- ASSIGNED TASK
Every picture is to be removed, and all the data is to be copied exactly.

_ _ _ _ _

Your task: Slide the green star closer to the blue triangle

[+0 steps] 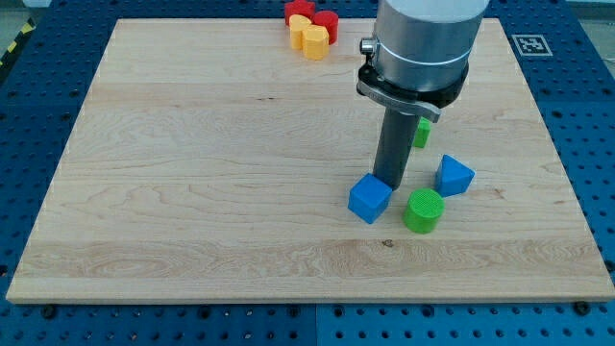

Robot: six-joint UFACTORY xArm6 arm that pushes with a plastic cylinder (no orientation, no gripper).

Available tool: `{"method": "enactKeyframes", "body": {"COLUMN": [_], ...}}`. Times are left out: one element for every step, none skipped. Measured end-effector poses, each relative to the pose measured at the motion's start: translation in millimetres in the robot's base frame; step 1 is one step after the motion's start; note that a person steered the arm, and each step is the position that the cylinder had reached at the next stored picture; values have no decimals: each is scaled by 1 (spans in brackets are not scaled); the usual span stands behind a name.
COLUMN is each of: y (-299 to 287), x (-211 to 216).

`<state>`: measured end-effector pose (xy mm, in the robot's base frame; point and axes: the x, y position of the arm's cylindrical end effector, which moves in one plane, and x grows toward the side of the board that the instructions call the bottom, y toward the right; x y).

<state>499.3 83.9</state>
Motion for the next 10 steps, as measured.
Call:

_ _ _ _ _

- WRITTEN ANSWER
Your task: Slide the green star closer to the blue triangle

[+0 steps] 

Robot: six-joint UFACTORY xArm6 arm that pushes with a plastic cylinder (no orientation, no gripper).

Available tool: `{"method": "enactKeyframes", "body": {"COLUMN": [_], ...}}`. Times are left out: one element for every step, none skipped. Measured end-effector poses, each relative to the pose measured at the motion's start: translation in millimetres in the robot's base frame; step 1 is one step after the motion's start; note that a person steered the arm, and each step is the position that the cylinder had reached at the next stored picture; values have no decimals: each is scaled by 1 (spans in brackets are not scaled); the usual span stands behind a name.
COLUMN is each of: y (-299 to 287), x (-211 to 216).

`<state>`: measured end-effector pose (xy mm, in the robot's base frame; point and axes: the x, y position of the arm's cylindrical end effector, which moves in one plane, and x grows toward the side of the board that the instructions call the bottom, y toward the right; x y).

<state>499.3 83.9</state>
Motion for the next 10 steps, as measured.
Call:

There is no more to this answer.